Changes to histo-blood group antigen (HBGA) expression on mucosal glycans could be a major determinant of disease susceptibility, as HBGAs can serve as nutritional sources, receptors and attachment sites for microorganisms, parasites and viruses¹. In the mucosa, expression of fucosylated ABO(H) and Lewis HBGAs is under the control of the secretor type (FUT2) gene. FUT2 catalyses the transfer of α1,2-fucosyltransferase to Galactose (Gal) residues on the mucin-type glycan chains (e.g. type 1 Galβ1-3GlcNacβ1-R), leading to the expression of H-antigens in the intestinal epithelium as well as in mucosal and salivary secretions. These H-antigens are then further substituted by blood group A and B transferases to form the blood group A and B antigens, as well as the Lewis transferase (α1-3,4 fucosyltransferase, FUT3) to produce the Lewis b (Le^b, Le(a−b+) phenotype) antigens^2,3.

Whilst people with functional FUT2 are known as secretors, individuals (approximately 20% of the population worldwide) who inherit null FUT2 mutations are termed non-secretors. Non-secretors are unable to synthesise and express ABO(H) or Le^b antigens on their mucosal glycans due to the FUT2 mutation, but they can express Lewis a (Le^a, Le(a+b−) phenotype, α1-3,4 fucosyltransferase) antigens in their mucosa due to the action of FUT3³. In rare cases, mutations in both FUT3 alleles can also occur. These individuals are classified as Lewis negative (Le(a−b−) phenotype) irrespective of their FUT2 secretor status². Both FUT2 secretor and non-secretor status have been reported to be associated with either protection against or susceptibility to different gastrointestinal infections¹.
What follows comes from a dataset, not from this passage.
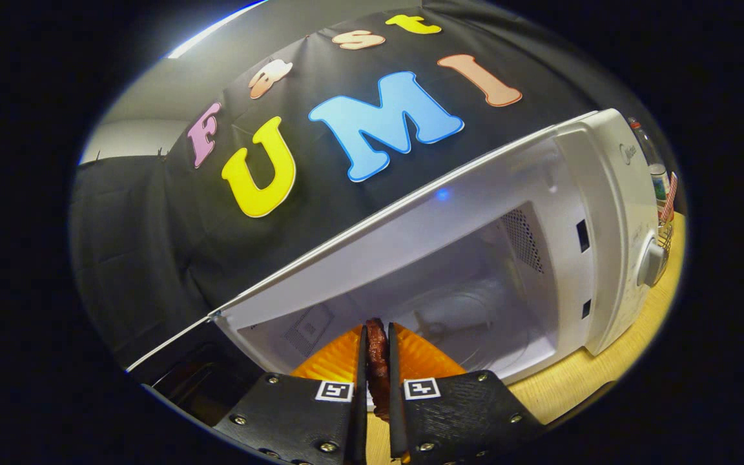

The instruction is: Open the microwave, put the food inside, and close the microwave door.

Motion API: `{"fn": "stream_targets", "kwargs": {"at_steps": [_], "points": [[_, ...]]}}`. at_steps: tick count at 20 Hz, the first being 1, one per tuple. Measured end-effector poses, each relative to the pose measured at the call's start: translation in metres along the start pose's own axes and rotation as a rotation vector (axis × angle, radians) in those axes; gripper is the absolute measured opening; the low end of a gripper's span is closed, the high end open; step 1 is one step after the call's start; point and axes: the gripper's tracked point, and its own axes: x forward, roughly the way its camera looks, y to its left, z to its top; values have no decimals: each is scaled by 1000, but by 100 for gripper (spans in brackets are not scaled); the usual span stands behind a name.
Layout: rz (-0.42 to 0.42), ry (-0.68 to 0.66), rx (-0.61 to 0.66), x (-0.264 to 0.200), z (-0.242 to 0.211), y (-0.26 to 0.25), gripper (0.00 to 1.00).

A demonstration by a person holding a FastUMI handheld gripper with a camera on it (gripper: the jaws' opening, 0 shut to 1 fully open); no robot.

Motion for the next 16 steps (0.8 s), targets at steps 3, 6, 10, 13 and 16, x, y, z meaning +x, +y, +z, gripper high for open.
{"fn": "stream_targets", "kwargs": {"at_steps": [3,6,10,13,16], "points": [[-25,-31,23,22,6,-1,14],[-47,-66,27,36,10,-1,14],[-119,-113,-8,53,8,-22,14],[-180,-132,-91,57,-1,-37,17],[-248,-115,-130,62,-9,-61,32]]}}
In a previous longitudinal birth cohort (BC) study, we used saliva and blood phenotyping methods to reveal that Lewis Le(a+b−) and Le(a−b−) phenotypes could exists in up to 26% and 15% (respectively) of all Bangladeshi individuals^4,5. Moreover, Bangladeshi children with the Lewis non-secretor Le(a+b−) phenotype were found to have an increased susceptibility to symptomatic infection caused by enterotoxigenic Escherichia coli (ETEC) expressing the colonisation factor antigen I (CFA/I) fimbriae, as well as other related CFA/I ETEC fimbriae such as CS1, CS2, CS4, CS14, CS17, CS19⁵. One plausible explanation for this association is that the CfaB subunit protein of CFA/I has been shown to bind to the Le^a antigen⁶.
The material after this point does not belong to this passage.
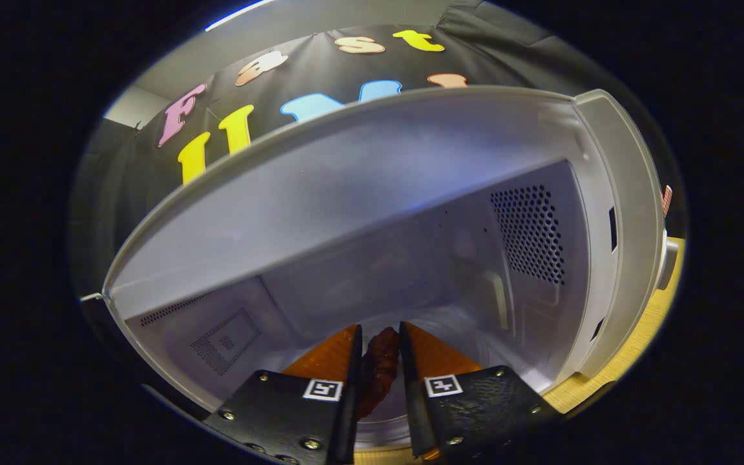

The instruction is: Open the microwave, put the food inside, and close the microwave door.

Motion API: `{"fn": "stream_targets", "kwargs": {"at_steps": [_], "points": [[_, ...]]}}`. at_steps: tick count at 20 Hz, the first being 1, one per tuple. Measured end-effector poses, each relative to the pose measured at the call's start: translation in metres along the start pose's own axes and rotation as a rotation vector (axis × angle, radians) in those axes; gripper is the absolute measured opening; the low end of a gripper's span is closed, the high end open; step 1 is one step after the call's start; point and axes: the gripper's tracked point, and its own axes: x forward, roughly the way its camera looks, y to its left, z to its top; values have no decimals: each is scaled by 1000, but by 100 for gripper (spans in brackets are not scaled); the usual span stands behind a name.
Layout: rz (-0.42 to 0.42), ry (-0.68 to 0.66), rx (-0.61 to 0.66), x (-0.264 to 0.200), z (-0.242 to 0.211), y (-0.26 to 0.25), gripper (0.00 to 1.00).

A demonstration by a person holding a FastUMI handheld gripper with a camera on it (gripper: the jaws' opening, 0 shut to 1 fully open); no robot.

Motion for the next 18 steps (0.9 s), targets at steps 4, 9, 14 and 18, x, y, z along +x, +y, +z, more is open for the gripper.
{"fn": "stream_targets", "kwargs": {"at_steps": [4,9,14,18], "points": [[-52,14,-65,5,-17,-19,38],[-47,-33,-138,-9,-6,-9,66],[55,-25,-115,-30,-5,23,77],[110,8,-189,-64,-11,38,96]]}}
The FUT2 polymorphism causing non-secretor status in the Bangladeshi population is currently unknown, even though FUT2 is known to have significant worldwide ethnic specific polymorphisms. For example, homozygosity of the nonsense FUT2 mutation rs601338G > A (G428A, W143X, Table 1) causes non-secretor status in 20% of Caucasians and has been found to be associated with Crohn’s disease, inflammatory bowel disease and infections such as Helicobacter pylori and certain genotypes of norovirus and rotavirus^7–13. In East Asia, non-secretor status is caused by a FUT2 missense mutation known as rs1047781A > T (A385T, IIe129Phe, Table 1) and has been shown to confer susceptibility similar to diseases as the rs601338G > A genotype^14,15.

Table 1.

Non-synonymous FUT2 SNPs identified with the Bangladeshi 1000 Genomes Project dataset.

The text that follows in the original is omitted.